Control Through Destruction: Stalking as righteous retribution

Control Through Destruction: Stalking as righteous retribution

Image by  John Hain  at  Pixabay

Image by John Hain at Pixabay

Last week, 38-year old professional cricketer Grant Hodnett was convicted of stalking involving serious alarm or distress after pleading guilty to the offence at Warrington Magistrates Court. He received a 24-week prison sentence - suspended for two years, a two-year community order, 20 days of rehabilitation activity and 150 hours of unpaid work.  

Hodnett had embarked on a cruel smear campaign against his ex-partner after the end of their relationship. This involved an email to her father that included photographs of her working as an adult model, in which he claimed she was at risk and needed help. He sent messages to her friends saying she was a liar and a psychopath. He contacted the clients of the self-employed woman urging them not to give her business. He sent a letter to the charity shop where she worked, including a photograph, details of her personal life and references to adult website where she had done modelling work in the past. He signed up with her email address to receive alerts about alcohol products, knowing full well that she was in recovery. He sent messages to a friend in her Alcoholics Anonymous group, trying to cause trouble. He called the NSPCC and alleged that the victim had engaged in a sex act in her daughter’s bedroom.

These actions ensured that she couldn’t escape him – he was always there.

This isn’t a hurt ex-partner lashing out in the heat of the moment. The volume of these acts and their diverse nature points to something a lot more sinister. It’s organised, it’s strategic, it’s been carefully engineered to do maximum damage.  

Hodnett’s defence claimed that he’d behaved in this way because of the relationship – and more specifically it’s breakdown. This is a cunning way of diverting attention away from the individual’s responsibility for their behaviour. Focusing on ‘the relationship’ is also a sneaky way of blaming the victim. It must be something that she did to provoke this. Had it not been for his relationship with her this wouldn’t have happened.

His defence also claimed that Hodnett’s cricket club and gym had been sent material about him but that he didn’t report this to police because he wanted to get on with his life. This simply serves to give him the moral high ground and indulge his ‘poor me syndrome’. Don’t fall for it, it’s nonsense. Hodnett had previously been cautioned for harassment in 2015, this was no bolt out of the blue.

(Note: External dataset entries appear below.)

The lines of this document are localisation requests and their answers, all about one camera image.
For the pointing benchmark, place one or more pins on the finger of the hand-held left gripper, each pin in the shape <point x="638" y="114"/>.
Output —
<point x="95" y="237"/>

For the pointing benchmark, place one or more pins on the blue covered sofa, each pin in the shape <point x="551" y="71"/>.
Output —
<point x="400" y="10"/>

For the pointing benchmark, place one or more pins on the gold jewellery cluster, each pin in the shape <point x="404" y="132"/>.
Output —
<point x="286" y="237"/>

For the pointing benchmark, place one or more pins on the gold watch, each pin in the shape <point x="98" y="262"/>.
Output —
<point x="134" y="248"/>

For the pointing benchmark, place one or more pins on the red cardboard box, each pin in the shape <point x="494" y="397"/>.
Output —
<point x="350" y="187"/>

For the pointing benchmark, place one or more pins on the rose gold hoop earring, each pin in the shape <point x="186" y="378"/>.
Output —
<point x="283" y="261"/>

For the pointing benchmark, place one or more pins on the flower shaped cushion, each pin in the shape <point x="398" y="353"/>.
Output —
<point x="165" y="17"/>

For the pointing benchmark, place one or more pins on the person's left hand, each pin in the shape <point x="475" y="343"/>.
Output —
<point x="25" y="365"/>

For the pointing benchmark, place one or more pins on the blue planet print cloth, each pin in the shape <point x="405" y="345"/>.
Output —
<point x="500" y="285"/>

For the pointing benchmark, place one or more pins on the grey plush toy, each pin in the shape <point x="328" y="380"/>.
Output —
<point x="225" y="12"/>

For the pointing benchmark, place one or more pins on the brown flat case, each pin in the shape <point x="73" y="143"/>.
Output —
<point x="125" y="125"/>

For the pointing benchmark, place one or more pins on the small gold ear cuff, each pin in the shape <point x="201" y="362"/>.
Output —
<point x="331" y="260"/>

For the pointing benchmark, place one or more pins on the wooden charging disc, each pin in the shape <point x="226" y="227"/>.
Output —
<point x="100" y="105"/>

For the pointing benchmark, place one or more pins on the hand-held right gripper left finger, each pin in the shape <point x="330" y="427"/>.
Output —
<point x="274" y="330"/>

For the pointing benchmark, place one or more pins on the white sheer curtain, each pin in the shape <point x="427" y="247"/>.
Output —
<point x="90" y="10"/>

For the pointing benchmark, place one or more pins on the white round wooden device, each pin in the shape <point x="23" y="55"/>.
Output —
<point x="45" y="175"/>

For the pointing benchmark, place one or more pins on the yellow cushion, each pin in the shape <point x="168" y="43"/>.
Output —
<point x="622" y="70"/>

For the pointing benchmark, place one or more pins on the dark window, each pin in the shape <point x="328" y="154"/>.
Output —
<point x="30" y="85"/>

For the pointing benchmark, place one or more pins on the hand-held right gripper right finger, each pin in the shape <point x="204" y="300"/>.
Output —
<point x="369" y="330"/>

In my recent research, published in the peer-reviewed journal Violence Against Women, I gave this behaviour a name – retributive omnipresence. Retributive omnipresence does not appear overnight in otherwise ‘normal’ men – it is a clear and defined stage in a pattern of misogynistic behaviour among those who have fixed, sexist ideas about who women are and how they should behave. It happens at the end of relationships characterised not by love, mutuality and respect but by control and coercion.

Separation represents the victim breaking away, taking back control, asserting agency and independence – which is the ultimate breach of his rules. This is not what a woman should do, because she is his, he calls the shots. Unable to control her under the guise of an intimate relationship, he changes the project. The aim is still control but the objective is now destruction.  

The things that made the victim an independent woman who doesn’t need a man to survive and thrive came under attack. Her business. Her supportive relationships with family and friends. Her professional reputation. Her identity as a mother. Her success in recovery.  These factors were the foundations upon which she built an identity as a strong, fulfilled, resilient human being.  This wasn’t just about muddying her name, it was a venture to obliterate her personhood.

She felt he was trying to drive her to a breakdown through making her life a misery. She was absolutely right. Hodnett’s defence claimed that the victim made contact with Hodnett to discuss a reconciliation. If this was indeed the case, this comes as no surprise to me. When a perpetrator has chipped away at someone’s sense of self-worth to this degree, they become isolated, vulnerable and ultimately easier to control. They want to make it stop. They want to put the brakes on. They want the abuse to go away. ‘Going back’ becomes a rational option to keep themselves safe.

The determined way in which perpetrators set about destroying victims during retributive omnipresence is characteristic not only of their drive for control but of how neoliberal society encourages misogyny through its interpretation of ‘success’. Criminologists Steve Hall and Simon Winlow talk about Rousseau’s concept of amour propre—a competitive individual who gauges their accomplishments relative to the downfall and subjugation of others. These people are not satisfied simply by winning, but by the failure of others that their winning represents.

As a professional cricketer, Hodnett likes to win. As a misogynist, he likes women to fail. We must see offences like his for what they are. They are not ‘domestics’ in which hysterical women drive men of ‘good character’ to do terrible things.  They are evidence that patriarchal, sexist value systems continue to thrive in cultures where the achievement of one is premised on the ruination of another.

References

Hall, S., & Winlow, S. (2018). Ultra-realism. In W. S. Dekeseredy & M. Dragiewicz (Eds.), Routledge handbook of critical criminology (pp. 43–56). Routledge.